## Exercise requirements
Repeat exactly, and only, the lines of the entries below from the one with "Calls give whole" through the one with "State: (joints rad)", both ends included.

## Data provided
___

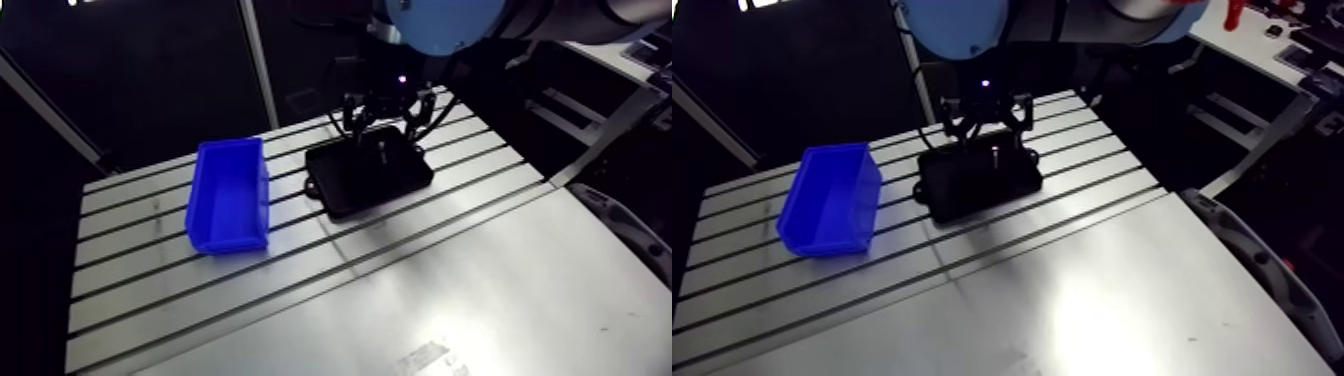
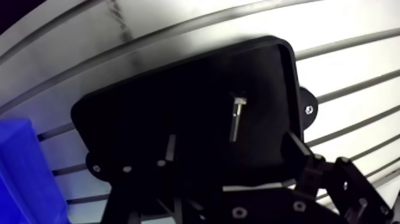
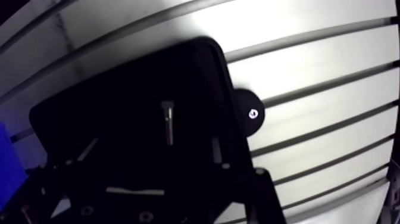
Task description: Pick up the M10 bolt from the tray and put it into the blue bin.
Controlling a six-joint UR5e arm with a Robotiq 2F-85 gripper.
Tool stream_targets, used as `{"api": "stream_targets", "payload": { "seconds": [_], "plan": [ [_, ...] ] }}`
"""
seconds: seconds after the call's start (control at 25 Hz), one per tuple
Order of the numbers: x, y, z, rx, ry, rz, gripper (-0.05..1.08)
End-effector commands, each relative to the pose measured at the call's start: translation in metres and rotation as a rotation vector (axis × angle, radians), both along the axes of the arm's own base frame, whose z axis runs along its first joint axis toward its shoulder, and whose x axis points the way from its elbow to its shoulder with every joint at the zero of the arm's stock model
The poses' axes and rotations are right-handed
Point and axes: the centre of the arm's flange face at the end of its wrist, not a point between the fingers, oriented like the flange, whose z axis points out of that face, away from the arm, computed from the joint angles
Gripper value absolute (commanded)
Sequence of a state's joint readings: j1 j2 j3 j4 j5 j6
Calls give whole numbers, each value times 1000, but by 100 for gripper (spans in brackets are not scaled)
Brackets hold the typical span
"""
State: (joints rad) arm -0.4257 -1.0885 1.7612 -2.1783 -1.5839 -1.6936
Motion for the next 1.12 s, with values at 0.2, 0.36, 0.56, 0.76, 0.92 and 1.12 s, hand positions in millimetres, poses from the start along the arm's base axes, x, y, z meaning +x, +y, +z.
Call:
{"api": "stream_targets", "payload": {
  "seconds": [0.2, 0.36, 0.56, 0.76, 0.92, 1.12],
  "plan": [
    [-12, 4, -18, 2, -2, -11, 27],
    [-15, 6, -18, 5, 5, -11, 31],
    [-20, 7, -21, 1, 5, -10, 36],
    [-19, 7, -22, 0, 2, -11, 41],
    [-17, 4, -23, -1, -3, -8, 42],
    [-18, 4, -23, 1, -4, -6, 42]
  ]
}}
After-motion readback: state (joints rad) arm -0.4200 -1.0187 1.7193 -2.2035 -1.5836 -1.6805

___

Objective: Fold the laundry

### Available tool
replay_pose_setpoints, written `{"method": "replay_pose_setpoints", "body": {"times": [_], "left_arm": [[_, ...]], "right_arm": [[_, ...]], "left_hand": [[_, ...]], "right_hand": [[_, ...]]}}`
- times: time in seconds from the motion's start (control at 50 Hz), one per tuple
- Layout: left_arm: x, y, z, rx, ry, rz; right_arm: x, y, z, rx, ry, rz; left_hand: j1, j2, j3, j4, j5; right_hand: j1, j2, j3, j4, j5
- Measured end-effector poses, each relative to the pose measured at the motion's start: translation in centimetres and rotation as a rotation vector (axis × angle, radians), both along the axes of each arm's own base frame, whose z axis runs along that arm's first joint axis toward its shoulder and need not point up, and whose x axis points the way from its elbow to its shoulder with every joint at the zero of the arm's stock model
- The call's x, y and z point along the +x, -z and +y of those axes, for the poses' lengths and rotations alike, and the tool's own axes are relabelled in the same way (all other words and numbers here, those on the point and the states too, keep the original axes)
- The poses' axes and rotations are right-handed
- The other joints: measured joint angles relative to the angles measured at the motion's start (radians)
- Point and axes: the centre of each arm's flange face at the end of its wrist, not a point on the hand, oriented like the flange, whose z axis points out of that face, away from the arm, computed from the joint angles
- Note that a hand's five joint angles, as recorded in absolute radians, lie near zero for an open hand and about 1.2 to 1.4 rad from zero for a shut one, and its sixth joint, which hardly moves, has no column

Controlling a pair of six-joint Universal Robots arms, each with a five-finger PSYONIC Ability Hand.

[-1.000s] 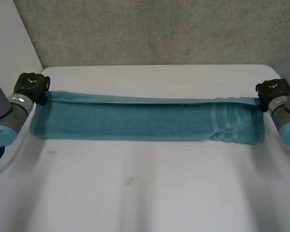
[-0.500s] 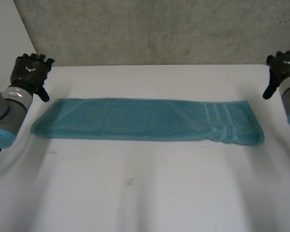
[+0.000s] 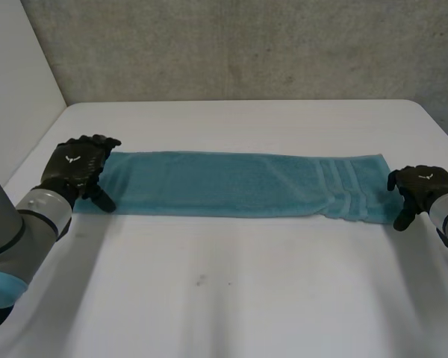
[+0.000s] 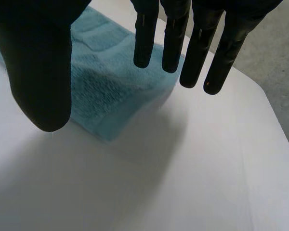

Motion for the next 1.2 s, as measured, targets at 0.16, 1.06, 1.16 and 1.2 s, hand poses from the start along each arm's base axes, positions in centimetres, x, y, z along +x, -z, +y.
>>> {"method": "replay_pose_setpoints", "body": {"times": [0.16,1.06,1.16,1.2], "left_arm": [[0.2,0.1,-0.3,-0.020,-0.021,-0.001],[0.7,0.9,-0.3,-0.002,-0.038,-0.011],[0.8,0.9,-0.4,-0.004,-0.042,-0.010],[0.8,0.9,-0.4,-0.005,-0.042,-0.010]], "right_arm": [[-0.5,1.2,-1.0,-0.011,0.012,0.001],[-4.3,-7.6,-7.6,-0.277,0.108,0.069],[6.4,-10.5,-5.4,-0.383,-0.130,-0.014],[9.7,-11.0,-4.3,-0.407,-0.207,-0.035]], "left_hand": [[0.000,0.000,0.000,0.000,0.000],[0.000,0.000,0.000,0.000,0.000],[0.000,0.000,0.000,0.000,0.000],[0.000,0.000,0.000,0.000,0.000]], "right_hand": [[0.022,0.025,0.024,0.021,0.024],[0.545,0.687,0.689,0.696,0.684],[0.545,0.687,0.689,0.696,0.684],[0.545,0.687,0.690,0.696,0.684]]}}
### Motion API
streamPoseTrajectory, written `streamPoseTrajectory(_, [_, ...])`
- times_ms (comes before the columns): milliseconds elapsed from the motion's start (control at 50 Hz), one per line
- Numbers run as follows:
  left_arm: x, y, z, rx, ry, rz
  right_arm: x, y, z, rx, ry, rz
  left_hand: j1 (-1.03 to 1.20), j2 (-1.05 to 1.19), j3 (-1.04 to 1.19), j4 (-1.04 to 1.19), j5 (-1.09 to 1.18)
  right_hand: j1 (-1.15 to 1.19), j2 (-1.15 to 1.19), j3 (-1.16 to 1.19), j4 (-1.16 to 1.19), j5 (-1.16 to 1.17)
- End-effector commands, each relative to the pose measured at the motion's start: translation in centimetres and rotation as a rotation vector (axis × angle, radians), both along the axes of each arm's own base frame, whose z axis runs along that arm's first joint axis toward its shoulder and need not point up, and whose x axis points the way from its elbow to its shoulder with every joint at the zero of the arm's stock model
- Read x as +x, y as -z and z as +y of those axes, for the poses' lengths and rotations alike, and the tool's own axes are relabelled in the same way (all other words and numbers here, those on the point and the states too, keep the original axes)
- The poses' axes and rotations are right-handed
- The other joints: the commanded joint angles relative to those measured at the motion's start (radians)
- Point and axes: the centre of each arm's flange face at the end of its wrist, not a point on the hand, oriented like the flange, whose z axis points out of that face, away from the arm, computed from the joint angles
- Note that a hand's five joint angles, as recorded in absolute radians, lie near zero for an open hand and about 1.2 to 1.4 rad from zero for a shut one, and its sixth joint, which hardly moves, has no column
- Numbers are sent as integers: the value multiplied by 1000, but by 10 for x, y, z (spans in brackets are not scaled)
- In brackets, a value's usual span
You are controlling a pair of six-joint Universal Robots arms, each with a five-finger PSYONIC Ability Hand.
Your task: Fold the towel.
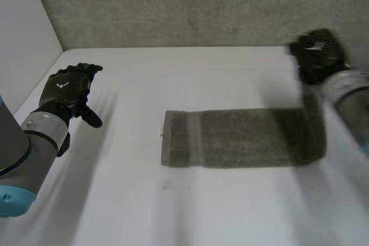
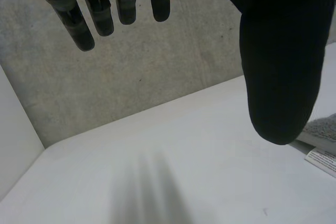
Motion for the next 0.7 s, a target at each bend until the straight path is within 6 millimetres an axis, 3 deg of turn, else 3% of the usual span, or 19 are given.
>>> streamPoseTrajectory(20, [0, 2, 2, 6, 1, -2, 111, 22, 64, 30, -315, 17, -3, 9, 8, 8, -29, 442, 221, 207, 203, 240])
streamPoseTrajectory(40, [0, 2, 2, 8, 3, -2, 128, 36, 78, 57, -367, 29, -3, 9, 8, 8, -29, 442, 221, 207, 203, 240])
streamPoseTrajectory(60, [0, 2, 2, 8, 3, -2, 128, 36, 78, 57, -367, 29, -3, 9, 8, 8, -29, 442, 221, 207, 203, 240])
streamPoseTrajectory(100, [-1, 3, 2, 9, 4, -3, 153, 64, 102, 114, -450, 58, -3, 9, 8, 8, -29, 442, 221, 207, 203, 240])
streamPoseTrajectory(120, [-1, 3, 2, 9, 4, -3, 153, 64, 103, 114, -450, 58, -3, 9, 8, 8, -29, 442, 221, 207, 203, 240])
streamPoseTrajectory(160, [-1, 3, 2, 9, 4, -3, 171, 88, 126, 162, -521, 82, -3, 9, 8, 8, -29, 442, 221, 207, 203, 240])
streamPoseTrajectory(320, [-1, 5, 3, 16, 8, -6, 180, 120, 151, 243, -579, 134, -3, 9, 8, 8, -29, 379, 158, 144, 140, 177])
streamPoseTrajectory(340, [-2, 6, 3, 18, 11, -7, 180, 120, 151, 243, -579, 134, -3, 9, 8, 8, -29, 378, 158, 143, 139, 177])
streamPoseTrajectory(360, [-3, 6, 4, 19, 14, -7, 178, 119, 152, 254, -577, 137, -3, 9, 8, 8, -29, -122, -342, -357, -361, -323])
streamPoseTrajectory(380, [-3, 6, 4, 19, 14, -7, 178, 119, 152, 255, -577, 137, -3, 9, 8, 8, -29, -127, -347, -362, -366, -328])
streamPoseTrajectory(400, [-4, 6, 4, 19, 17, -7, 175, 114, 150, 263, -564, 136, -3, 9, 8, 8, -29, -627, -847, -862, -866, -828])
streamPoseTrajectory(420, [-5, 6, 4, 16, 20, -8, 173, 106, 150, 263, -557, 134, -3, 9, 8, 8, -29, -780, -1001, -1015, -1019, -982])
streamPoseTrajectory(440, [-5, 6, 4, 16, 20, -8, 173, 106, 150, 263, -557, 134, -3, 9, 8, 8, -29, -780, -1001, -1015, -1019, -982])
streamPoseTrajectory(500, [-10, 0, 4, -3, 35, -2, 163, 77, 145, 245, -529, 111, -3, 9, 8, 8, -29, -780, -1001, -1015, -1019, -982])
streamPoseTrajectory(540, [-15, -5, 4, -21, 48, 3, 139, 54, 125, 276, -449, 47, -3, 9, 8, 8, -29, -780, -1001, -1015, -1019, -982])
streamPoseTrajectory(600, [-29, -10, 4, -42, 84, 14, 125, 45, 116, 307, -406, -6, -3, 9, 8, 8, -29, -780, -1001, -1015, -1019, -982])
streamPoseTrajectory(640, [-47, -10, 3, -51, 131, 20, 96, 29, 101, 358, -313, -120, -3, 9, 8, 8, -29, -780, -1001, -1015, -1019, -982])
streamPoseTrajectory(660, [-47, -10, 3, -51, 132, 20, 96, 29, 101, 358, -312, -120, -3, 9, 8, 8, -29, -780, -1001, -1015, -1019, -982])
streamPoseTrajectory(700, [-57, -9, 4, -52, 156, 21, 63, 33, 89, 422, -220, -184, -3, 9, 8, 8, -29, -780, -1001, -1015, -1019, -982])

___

## Result
Calls give whole numbers, each value times 1000, but by 100 for gripper (spans in brackets are not scaled)
Brackets hold the typical span
"""
State: (joints rad) arm -0.4257 -1.0885 1.7612 -2.1783 -1.5839 -1.6936

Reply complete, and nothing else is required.